■ TASK TO CARRY OUT ■
Where a picture shows up in the listing below, omit it and output the rest exactly.
Start of Block
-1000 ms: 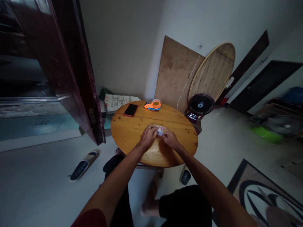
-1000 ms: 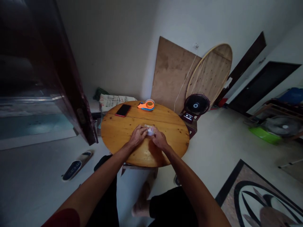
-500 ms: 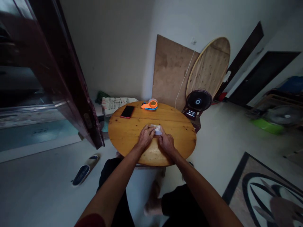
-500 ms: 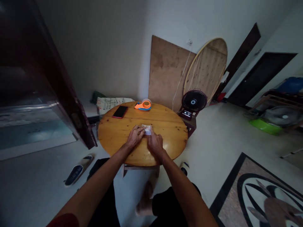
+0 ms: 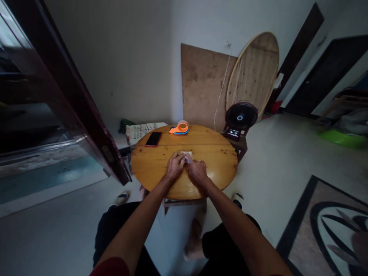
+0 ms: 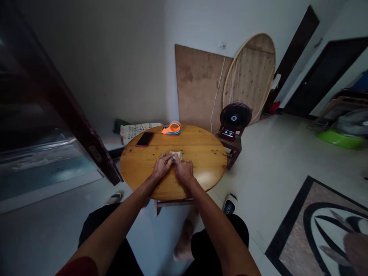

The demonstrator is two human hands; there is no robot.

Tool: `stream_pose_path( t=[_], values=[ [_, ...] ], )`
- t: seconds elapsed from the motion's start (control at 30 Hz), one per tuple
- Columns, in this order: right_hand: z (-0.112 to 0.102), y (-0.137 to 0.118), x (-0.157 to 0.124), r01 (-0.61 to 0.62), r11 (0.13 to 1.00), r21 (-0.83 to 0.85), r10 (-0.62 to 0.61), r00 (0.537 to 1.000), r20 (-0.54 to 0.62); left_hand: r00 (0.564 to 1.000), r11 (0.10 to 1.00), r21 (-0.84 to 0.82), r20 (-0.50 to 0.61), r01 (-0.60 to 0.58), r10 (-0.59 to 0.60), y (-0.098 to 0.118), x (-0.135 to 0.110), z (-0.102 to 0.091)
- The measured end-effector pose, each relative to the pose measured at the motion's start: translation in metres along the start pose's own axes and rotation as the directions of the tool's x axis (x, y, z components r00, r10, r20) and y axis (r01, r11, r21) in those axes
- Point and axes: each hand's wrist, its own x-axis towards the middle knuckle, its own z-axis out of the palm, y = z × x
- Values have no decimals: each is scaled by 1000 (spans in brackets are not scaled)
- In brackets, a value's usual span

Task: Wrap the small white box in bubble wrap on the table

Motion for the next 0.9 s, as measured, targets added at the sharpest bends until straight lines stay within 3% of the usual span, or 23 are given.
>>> stream_pose_path(
  t=[0.6, 0.9],
  values=[
    [10, 9, -3, 45, 995, 86, -36, 994, -103, 1000, 977, 214, 0, -21, 22, 3, 0, 2],
    [7, 6, 1, 16, 999, 48, -14, 999, -40, 998, 974, 217, 2, -62, 63, 1, 1, 3]
  ],
)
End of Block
■ EXERCISE SOLUTION ■
-1000 ms: 
-1000 ms: 
-500 ms: 
-500 ms: 
+0 ms: 
+0 ms: 

The demonstrator is two human hands; there is no robot.

Tool: `stream_pose_path( t=[_], values=[ [_, ...] ], )`
- t: seconds elapsed from the motion's start (control at 30 Hz), one per tuple
- Columns, in this order: right_hand: z (-0.112 to 0.102), y (-0.137 to 0.118), x (-0.157 to 0.124), r01 (-0.61 to 0.62), r11 (0.13 to 1.00), r21 (-0.83 to 0.85), r10 (-0.62 to 0.61), r00 (0.537 to 1.000), r20 (-0.54 to 0.62); left_hand: r00 (0.564 to 1.000), r11 (0.10 to 1.00), r21 (-0.84 to 0.82), r20 (-0.50 to 0.61), r01 (-0.60 to 0.58), r10 (-0.59 to 0.60), y (-0.098 to 0.118), x (-0.135 to 0.110), z (-0.102 to 0.091)
- The measured end-effector pose, each relative to the pose measured at the motion's start: translation in metres along the start pose's own axes and rotation as the directions of the tool's x axis (x, y, z components r00, r10, r20) and y axis (r01, r11, r21) in those axes
- Point and axes: each hand's wrist, its own x-axis towards the middle knuckle, its own z-axis out of the palm, y = z × x
- Values have no decimals: each is scaled by 1000 (spans in brackets are not scaled)
- In brackets, a value's usual span

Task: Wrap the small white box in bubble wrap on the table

Motion for the next 0.9 s, as measured, targets added at the sharpest bends until straight lines stay within 3% of the usual span, or 23 are given.
>>> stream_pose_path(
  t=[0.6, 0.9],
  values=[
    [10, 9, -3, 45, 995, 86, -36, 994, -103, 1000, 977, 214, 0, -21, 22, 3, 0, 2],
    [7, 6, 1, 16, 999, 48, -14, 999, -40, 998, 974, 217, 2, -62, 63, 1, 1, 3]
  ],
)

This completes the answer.